Your best bet is to locate a NiMH charge controller IC and build your charger using the recommended circuit for that IC.
Charging batteries is a tricky process if you intend to do it without destroying the cells. It is even trickier if you have a large number of cells in series.
Figuring out how to do it right is a job for a professional engineer, and finding all of the needed conditions has been the subject of many a research project.
The ICs will have all of this knowledge and know how "baked in." If you just need to build a charger, this is the easiest way.
If you are building the charger to learn how to make such a controller, you will need to do a lot of reading. You can probably also learn a lot just by looking at the datasheets for charge controllers.

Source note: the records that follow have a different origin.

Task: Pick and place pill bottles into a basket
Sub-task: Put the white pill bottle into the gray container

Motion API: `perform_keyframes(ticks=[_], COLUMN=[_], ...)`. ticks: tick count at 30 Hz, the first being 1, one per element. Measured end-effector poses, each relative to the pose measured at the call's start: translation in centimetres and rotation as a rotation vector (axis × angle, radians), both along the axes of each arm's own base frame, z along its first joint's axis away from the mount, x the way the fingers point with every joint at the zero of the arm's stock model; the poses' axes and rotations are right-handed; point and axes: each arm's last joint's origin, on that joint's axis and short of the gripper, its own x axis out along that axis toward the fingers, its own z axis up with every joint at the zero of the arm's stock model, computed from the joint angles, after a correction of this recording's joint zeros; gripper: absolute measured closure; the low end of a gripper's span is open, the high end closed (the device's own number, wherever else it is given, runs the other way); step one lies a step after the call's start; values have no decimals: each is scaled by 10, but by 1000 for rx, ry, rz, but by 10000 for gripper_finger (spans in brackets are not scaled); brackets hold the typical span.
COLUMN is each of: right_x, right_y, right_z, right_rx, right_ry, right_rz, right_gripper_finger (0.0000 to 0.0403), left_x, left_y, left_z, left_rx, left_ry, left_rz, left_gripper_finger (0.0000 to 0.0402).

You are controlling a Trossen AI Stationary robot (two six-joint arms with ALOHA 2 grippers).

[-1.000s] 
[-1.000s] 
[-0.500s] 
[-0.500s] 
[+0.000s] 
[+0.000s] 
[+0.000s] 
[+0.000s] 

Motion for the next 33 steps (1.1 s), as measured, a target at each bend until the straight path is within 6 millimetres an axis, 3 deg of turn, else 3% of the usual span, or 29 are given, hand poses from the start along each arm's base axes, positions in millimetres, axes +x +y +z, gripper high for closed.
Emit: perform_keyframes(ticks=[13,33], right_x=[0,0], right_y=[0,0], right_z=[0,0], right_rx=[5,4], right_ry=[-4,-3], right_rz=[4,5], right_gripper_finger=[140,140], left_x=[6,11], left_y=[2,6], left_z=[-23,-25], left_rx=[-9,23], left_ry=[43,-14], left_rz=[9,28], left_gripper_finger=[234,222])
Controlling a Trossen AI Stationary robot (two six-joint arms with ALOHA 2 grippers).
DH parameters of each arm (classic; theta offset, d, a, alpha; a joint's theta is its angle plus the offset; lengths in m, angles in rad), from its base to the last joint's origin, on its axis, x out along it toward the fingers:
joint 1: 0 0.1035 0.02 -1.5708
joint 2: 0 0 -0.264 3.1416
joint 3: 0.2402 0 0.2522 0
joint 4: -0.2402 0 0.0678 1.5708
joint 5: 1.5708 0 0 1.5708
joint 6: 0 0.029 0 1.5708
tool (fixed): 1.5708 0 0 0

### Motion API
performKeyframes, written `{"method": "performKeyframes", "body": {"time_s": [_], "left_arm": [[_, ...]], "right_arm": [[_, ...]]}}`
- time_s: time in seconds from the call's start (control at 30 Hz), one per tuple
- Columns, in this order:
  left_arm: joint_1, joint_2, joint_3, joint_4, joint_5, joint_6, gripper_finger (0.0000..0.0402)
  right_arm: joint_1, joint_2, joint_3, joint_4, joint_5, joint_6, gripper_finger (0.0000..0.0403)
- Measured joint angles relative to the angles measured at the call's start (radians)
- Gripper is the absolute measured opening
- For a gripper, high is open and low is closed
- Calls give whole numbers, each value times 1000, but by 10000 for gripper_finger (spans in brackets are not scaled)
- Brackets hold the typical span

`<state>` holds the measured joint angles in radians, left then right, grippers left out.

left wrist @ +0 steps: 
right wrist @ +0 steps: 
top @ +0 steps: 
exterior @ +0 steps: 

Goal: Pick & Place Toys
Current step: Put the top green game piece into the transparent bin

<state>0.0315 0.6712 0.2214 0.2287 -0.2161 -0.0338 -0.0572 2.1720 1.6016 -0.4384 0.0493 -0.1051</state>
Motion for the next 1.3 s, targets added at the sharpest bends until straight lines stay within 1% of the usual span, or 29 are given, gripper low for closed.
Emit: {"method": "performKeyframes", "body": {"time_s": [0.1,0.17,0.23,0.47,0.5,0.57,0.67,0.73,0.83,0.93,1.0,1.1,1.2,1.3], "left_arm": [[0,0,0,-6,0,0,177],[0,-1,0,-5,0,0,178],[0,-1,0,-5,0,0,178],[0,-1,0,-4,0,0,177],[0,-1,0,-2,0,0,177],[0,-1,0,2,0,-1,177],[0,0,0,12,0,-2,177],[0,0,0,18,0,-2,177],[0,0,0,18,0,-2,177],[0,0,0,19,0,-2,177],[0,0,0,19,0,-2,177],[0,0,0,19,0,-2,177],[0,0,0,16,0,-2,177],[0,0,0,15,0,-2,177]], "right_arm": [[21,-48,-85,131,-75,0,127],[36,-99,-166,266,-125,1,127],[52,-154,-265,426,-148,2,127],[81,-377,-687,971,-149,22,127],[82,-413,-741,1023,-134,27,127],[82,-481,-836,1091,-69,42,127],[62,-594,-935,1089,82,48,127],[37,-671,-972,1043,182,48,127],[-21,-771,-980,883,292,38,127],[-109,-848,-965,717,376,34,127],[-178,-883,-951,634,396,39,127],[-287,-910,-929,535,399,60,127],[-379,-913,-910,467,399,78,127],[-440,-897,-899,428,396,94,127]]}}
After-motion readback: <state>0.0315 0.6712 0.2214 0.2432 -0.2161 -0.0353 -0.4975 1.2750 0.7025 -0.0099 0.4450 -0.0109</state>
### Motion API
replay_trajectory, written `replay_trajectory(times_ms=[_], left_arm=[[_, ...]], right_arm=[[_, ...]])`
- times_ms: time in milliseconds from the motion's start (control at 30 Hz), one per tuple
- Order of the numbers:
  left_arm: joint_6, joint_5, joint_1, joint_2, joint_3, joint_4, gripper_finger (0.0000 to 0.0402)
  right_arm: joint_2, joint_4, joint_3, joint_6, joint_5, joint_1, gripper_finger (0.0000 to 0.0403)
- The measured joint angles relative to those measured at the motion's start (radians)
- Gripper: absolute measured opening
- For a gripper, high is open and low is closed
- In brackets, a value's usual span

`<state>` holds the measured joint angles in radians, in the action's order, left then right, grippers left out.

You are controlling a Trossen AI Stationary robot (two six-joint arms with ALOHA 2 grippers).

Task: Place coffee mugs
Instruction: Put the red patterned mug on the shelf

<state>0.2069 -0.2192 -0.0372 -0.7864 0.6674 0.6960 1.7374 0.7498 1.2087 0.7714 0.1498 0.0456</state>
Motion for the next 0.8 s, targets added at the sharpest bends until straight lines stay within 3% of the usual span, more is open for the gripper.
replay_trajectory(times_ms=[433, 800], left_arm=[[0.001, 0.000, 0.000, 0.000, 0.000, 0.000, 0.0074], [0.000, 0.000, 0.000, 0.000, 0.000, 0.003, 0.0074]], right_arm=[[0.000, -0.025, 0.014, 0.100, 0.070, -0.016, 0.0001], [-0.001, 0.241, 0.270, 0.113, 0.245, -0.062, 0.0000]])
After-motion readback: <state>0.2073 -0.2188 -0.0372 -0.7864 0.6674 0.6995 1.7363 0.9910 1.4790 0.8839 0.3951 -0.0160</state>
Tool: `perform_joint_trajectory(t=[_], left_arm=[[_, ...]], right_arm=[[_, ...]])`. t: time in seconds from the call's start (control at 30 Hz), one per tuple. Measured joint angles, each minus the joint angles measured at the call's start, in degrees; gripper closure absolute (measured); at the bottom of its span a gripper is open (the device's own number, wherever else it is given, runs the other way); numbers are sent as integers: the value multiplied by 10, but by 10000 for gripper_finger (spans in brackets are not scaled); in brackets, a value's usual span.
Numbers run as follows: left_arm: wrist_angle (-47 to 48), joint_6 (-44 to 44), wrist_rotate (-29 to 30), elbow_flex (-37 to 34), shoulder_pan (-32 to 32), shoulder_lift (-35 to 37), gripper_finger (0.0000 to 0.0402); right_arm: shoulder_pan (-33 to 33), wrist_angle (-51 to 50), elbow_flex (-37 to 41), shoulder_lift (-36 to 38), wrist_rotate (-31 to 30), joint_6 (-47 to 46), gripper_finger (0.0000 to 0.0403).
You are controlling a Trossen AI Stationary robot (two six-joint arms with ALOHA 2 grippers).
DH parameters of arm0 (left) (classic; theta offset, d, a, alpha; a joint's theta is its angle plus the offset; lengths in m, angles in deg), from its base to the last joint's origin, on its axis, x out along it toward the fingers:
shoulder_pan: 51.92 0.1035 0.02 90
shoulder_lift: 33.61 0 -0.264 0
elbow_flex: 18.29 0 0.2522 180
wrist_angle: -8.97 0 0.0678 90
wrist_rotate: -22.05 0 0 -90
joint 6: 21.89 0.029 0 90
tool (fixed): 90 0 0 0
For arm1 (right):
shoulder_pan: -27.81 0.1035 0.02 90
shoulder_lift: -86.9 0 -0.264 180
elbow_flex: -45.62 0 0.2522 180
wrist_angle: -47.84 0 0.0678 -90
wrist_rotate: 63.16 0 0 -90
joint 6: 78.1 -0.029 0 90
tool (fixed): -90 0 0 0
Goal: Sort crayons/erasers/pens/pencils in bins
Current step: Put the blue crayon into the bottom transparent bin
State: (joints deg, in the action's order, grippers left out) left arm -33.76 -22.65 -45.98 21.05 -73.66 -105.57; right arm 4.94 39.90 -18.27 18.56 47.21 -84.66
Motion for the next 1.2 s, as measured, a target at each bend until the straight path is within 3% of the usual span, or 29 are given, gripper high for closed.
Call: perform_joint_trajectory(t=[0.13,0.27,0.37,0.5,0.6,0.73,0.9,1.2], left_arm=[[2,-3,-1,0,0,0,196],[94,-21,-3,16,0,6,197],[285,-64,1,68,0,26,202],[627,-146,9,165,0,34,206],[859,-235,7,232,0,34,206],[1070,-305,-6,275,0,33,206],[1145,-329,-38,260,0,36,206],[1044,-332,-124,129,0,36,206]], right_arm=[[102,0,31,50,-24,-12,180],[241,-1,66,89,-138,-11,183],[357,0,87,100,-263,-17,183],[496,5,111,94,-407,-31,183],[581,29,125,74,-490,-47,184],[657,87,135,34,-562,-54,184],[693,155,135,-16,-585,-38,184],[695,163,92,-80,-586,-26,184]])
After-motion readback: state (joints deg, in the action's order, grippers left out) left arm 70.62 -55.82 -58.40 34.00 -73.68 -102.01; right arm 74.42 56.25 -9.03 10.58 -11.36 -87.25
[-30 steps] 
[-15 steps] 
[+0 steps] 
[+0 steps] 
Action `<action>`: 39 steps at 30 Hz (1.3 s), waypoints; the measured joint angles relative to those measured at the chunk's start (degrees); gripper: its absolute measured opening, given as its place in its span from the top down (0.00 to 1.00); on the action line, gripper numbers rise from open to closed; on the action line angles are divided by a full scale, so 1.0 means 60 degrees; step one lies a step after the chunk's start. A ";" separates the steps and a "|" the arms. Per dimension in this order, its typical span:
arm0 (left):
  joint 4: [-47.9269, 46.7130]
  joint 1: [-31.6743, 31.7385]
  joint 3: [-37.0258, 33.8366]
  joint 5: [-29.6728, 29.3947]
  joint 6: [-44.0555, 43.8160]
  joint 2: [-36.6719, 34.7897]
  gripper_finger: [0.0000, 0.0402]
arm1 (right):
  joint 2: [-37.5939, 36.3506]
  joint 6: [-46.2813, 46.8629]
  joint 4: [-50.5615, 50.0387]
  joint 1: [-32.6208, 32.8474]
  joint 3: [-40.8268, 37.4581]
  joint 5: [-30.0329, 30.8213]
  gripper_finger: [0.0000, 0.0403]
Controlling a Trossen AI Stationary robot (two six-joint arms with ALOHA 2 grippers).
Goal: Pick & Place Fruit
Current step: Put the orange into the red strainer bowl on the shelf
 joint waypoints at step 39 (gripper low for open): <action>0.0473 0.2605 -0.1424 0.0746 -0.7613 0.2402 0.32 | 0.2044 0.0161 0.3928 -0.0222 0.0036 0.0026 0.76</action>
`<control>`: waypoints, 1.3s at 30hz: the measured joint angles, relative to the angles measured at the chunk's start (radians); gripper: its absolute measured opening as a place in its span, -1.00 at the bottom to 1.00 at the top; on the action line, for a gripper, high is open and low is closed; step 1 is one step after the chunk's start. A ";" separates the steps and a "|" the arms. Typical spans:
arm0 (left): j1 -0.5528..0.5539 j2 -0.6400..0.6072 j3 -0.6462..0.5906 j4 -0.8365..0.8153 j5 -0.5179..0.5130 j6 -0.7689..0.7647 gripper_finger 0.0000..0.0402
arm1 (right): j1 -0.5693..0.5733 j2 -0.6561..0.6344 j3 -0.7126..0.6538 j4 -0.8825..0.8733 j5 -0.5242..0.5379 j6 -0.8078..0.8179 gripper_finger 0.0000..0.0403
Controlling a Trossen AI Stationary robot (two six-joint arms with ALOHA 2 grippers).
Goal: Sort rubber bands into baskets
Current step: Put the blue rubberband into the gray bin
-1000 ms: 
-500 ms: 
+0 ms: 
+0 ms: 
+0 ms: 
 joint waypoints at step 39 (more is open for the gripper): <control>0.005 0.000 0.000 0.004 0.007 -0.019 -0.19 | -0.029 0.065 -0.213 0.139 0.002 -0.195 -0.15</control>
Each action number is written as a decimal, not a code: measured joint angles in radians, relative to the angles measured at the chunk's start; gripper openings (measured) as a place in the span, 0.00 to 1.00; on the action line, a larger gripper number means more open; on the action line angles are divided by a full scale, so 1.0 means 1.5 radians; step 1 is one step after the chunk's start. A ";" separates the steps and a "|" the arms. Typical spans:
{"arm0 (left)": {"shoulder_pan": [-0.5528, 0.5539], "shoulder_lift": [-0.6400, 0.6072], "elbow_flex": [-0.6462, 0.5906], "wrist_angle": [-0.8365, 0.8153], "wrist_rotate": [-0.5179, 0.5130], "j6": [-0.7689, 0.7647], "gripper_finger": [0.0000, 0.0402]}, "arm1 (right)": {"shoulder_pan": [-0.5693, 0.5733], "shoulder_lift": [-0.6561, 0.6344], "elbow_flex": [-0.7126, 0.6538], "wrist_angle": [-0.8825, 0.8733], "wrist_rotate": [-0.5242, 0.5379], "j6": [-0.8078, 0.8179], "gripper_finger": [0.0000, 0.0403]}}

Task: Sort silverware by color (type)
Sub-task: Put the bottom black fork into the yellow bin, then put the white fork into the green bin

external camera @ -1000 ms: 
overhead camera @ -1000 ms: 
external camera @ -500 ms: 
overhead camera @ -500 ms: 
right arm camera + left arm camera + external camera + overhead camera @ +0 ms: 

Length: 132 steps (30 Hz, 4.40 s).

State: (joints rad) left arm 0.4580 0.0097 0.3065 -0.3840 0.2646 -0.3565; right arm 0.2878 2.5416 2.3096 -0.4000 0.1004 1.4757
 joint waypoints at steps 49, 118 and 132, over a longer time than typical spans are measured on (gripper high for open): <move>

As an example, there is the MaxDS2715.
This chip is built to control the charging of up to 10 NiMH cells. It is configurable for the number of cells, includes connections for the charge current sense resistor and for a thermistor. Proper charging requires regulated current and voltage, both of which this chip provides. Among the criteria for "full charge" detection is the temperature of the cells - this chip has the needed connections for a thermistor to monitor the battery pack temperature.
You will, of course, have to provide a powersupply that can deliver enough voltage and current to the chip.
There are numerous other chips out there. Given the keywords you can find in the description of this IC, I expect you can find others easily enough. Any large supply house (Mouser, RS, etc.) should have a good selection.